>>>>

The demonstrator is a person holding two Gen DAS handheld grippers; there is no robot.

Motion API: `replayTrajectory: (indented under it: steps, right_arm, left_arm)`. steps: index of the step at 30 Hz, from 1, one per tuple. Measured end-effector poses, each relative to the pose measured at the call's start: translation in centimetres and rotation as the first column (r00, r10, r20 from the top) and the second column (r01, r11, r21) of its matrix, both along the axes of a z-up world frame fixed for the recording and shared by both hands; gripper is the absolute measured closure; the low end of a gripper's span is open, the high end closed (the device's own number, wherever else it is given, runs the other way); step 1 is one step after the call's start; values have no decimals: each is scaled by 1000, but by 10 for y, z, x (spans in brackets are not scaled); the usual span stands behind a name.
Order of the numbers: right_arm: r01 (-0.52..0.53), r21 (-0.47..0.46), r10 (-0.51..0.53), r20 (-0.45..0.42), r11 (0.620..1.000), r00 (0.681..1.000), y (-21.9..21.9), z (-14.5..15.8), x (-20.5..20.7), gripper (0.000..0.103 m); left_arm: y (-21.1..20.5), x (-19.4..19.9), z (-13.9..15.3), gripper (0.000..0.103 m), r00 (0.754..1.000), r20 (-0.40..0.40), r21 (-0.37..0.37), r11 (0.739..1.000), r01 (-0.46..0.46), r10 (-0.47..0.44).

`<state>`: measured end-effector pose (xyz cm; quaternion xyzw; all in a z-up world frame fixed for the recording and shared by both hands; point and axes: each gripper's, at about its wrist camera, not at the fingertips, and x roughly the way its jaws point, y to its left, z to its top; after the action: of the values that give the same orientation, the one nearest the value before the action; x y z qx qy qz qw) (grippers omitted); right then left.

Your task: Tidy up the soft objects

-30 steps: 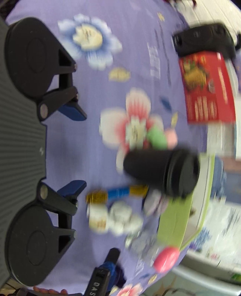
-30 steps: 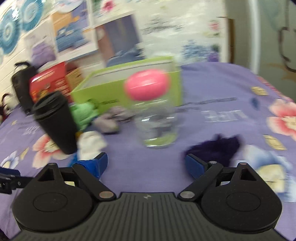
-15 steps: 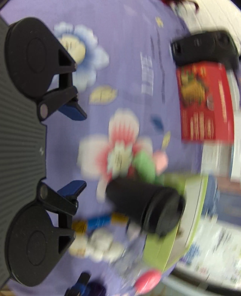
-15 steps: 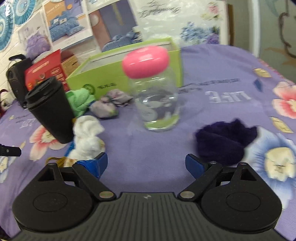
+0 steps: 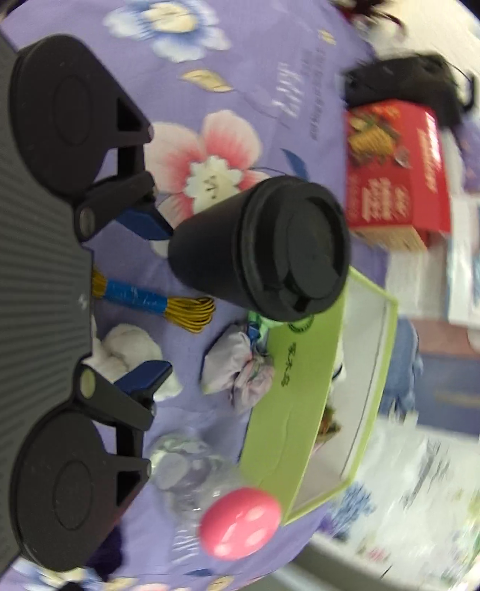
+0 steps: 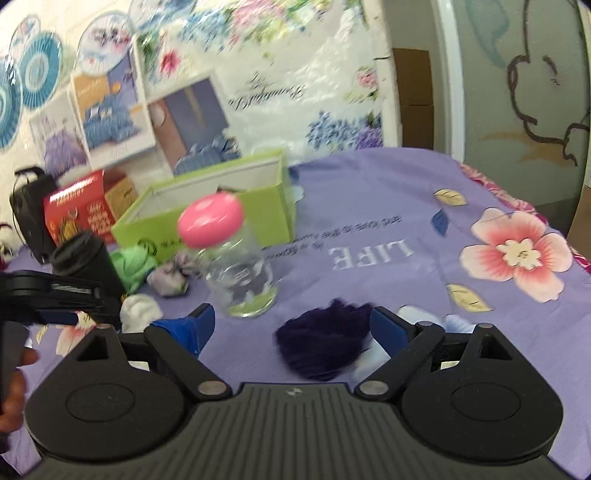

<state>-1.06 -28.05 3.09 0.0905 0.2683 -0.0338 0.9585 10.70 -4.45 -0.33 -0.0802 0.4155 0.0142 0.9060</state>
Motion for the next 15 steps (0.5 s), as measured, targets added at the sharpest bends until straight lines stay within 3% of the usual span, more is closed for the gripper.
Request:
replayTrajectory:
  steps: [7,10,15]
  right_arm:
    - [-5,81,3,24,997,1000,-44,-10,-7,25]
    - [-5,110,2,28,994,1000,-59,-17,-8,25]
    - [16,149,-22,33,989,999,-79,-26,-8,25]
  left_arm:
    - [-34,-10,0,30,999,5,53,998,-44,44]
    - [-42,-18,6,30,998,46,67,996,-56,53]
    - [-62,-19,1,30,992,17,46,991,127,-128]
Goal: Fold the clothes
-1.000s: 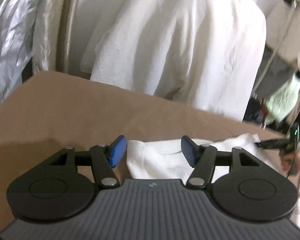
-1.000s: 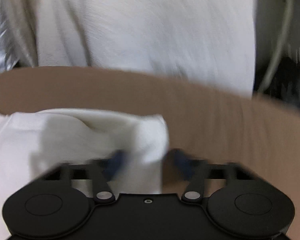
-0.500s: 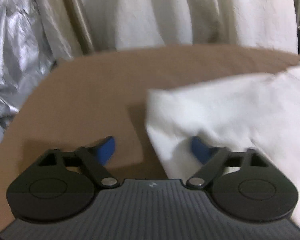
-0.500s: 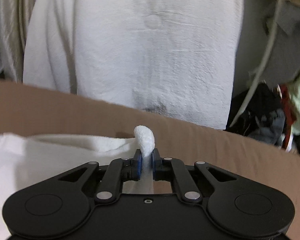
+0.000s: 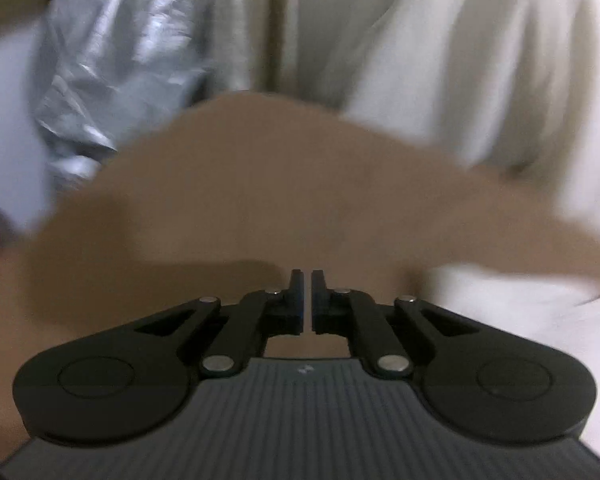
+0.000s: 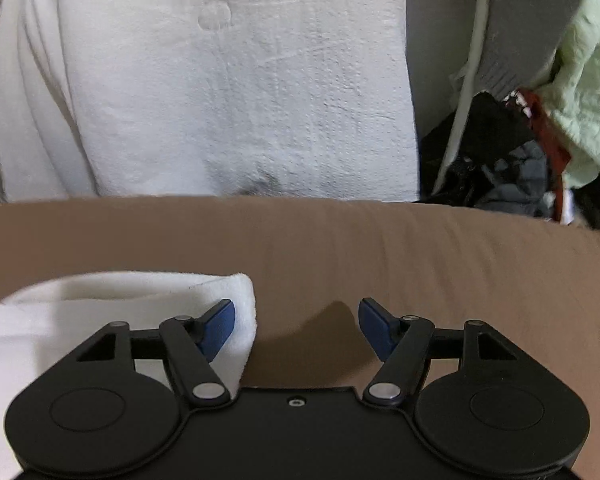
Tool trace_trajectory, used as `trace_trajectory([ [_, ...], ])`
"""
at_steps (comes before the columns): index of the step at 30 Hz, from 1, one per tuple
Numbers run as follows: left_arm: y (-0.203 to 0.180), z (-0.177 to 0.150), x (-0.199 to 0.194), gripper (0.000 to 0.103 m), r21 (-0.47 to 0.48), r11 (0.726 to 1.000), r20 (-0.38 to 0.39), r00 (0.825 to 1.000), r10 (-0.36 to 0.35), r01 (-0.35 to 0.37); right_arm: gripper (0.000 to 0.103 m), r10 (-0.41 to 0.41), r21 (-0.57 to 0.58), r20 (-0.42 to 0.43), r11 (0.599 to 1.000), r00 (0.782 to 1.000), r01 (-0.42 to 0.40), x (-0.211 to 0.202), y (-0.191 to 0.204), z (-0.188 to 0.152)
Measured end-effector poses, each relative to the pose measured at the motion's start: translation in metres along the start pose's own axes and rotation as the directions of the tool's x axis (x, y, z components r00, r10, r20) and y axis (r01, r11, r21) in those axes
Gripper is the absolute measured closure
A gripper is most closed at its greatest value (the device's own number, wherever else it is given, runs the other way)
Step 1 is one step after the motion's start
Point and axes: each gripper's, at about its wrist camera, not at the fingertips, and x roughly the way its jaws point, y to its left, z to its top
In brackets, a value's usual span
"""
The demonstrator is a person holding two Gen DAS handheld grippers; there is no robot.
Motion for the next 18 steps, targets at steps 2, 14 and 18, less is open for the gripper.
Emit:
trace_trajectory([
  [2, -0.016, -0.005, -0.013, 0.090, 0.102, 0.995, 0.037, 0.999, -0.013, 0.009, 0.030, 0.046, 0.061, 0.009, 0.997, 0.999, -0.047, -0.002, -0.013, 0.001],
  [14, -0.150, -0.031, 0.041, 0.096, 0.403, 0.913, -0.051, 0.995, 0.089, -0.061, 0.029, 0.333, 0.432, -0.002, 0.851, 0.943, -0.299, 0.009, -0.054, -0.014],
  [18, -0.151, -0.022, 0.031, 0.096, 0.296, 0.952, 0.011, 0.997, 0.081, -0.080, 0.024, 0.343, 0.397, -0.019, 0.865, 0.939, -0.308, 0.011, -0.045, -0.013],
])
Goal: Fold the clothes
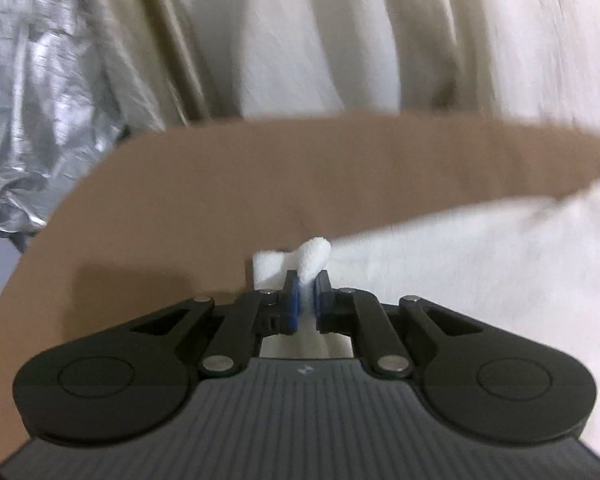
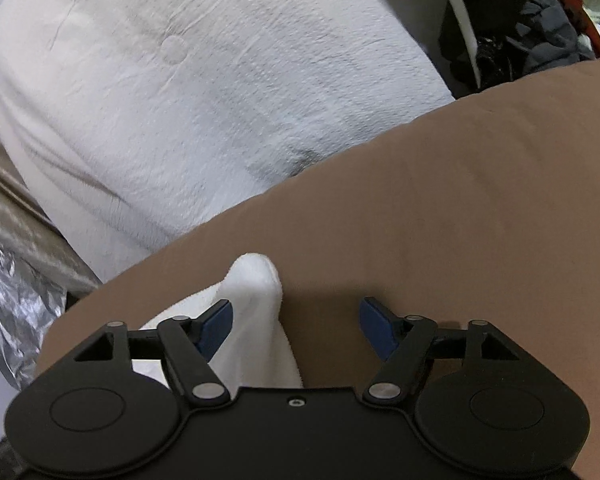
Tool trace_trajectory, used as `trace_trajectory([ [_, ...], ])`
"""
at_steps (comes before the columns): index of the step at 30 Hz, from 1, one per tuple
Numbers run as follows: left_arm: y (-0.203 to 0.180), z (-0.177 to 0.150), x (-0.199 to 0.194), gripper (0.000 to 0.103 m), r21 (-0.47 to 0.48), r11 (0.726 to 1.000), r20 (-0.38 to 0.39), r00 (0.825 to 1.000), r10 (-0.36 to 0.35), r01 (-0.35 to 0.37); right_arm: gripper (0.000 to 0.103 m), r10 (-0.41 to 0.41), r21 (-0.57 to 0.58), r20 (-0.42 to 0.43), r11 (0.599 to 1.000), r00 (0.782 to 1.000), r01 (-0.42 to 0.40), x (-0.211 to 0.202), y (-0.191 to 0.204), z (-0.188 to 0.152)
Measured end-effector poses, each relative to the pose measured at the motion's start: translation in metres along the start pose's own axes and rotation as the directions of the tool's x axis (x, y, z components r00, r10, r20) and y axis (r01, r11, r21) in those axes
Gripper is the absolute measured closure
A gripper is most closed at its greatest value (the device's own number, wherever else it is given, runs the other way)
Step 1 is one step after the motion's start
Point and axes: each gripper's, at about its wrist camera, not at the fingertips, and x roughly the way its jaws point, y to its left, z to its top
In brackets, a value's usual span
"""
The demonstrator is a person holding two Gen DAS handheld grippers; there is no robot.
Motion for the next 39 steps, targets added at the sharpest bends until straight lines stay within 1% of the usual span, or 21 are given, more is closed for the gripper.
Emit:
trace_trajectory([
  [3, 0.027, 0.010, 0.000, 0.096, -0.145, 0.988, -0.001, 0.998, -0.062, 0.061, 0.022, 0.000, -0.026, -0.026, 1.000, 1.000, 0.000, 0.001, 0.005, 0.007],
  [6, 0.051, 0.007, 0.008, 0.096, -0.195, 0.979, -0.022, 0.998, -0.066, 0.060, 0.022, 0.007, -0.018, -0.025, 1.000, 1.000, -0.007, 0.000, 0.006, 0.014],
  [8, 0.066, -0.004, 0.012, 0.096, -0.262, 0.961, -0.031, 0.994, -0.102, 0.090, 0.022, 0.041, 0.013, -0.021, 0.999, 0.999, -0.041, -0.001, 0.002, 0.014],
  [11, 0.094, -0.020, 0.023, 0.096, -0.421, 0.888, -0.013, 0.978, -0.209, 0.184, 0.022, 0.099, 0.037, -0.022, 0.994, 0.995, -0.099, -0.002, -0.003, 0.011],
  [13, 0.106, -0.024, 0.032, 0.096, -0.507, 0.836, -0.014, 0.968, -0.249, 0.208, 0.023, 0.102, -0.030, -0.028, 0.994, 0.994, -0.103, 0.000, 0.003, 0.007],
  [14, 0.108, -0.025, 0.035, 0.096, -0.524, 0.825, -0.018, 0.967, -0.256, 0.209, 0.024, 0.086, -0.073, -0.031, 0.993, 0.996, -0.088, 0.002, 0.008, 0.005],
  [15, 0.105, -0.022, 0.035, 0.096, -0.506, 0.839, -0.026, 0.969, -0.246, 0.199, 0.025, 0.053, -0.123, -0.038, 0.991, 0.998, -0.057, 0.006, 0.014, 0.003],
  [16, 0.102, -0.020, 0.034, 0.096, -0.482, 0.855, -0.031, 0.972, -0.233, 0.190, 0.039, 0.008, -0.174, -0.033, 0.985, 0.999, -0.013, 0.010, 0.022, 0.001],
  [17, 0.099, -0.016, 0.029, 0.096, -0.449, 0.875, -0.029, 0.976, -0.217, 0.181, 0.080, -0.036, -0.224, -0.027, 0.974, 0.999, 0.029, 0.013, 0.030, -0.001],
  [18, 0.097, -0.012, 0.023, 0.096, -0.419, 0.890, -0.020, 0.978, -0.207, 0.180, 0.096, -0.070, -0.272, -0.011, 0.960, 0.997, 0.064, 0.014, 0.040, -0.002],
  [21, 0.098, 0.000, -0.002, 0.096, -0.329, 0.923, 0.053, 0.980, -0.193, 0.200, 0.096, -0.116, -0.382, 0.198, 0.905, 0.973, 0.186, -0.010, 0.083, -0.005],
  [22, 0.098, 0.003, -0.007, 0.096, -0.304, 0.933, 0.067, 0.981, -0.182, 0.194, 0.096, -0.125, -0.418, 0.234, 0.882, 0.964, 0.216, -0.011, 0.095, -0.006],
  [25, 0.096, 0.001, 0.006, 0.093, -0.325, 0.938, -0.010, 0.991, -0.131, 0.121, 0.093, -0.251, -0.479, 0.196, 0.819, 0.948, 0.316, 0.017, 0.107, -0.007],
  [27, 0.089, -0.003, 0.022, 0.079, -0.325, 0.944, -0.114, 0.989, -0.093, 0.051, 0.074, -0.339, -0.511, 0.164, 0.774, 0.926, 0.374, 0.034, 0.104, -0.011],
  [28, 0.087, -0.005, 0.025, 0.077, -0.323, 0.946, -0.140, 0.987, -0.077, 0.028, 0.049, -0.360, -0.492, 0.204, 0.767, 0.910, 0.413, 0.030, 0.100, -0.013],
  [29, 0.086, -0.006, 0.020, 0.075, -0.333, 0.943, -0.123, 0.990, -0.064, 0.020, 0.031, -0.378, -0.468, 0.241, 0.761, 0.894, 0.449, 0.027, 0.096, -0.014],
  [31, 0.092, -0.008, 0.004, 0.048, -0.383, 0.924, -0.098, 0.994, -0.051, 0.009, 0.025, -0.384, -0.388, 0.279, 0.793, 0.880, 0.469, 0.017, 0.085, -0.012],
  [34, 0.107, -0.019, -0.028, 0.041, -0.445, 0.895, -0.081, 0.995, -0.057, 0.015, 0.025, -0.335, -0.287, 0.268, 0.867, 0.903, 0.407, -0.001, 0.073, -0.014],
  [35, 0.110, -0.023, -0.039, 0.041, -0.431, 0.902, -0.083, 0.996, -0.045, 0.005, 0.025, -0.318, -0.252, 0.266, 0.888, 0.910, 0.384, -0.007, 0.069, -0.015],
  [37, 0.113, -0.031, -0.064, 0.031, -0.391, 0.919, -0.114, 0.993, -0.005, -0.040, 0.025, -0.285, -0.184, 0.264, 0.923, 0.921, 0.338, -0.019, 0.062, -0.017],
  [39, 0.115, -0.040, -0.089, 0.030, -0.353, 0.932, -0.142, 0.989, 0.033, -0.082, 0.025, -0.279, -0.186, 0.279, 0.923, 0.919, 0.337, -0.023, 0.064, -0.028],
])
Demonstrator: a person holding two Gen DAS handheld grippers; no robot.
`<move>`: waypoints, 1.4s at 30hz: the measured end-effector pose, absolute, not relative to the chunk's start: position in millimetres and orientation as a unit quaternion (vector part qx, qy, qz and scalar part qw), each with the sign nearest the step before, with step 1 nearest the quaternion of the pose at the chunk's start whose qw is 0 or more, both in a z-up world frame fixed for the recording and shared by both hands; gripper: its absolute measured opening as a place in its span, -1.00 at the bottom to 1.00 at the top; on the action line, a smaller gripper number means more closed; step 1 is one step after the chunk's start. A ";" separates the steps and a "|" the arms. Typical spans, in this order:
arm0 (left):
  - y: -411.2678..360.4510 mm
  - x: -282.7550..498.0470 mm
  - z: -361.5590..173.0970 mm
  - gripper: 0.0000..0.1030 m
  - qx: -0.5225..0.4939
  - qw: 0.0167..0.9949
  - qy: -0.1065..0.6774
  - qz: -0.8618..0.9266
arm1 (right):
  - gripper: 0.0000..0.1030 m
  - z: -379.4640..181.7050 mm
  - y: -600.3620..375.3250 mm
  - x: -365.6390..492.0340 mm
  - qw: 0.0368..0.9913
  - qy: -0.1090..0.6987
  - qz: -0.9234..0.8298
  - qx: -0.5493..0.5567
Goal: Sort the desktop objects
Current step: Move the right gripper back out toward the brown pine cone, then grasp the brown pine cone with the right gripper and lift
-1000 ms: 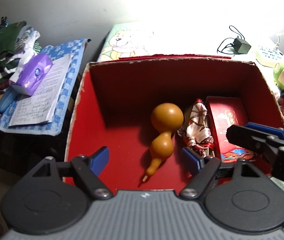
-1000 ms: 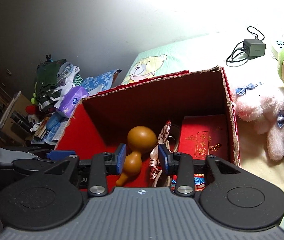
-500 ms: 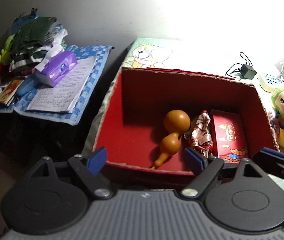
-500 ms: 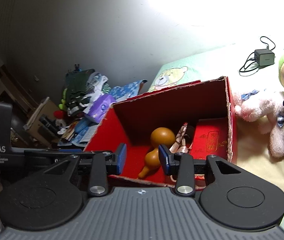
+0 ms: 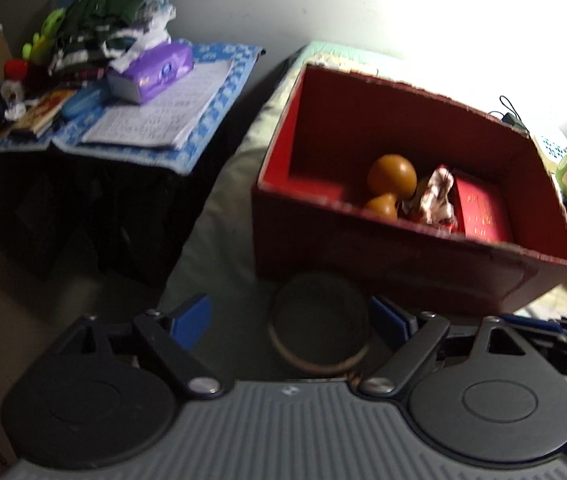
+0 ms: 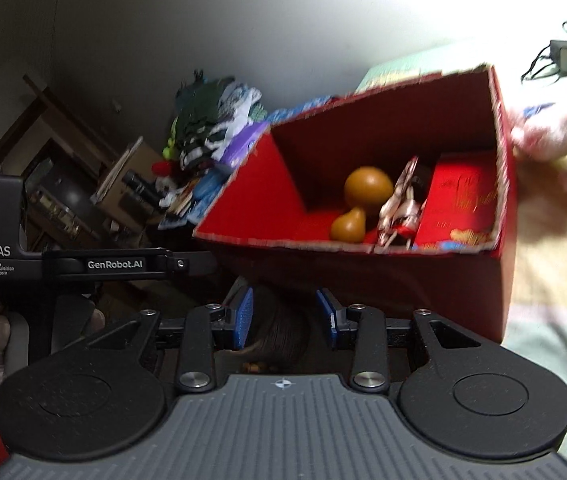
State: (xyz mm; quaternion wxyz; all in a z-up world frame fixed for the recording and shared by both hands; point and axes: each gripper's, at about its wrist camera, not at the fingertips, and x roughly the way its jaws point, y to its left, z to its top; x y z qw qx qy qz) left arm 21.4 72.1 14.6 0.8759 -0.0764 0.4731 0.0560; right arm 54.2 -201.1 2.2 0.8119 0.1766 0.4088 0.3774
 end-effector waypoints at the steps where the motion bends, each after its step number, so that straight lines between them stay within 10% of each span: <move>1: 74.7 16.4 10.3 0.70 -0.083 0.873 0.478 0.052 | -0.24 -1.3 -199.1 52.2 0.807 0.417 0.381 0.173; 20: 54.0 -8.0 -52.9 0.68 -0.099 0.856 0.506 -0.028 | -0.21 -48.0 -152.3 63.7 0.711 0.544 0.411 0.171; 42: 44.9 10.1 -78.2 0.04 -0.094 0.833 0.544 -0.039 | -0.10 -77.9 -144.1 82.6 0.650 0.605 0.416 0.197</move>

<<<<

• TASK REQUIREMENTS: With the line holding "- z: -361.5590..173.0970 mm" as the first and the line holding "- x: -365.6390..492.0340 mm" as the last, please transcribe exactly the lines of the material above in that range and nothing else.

• RESPONSE FOR THIS EXERCISE:
  - z: -361.5590..173.0970 mm
  - gripper: 0.0000..0.1030 m
  - qx: -0.5225..0.4939
  - qw: 0.0167..0.9949
  - qy: -0.1065..0.6774
  - qz: -0.8618..0.9266
arm1 (right):
  - gripper: 0.0000..0.1030 m
  - z: -379.4640..181.7050 mm
  - y: -600.3620..375.3250 mm
  - x: -365.6390..492.0340 mm

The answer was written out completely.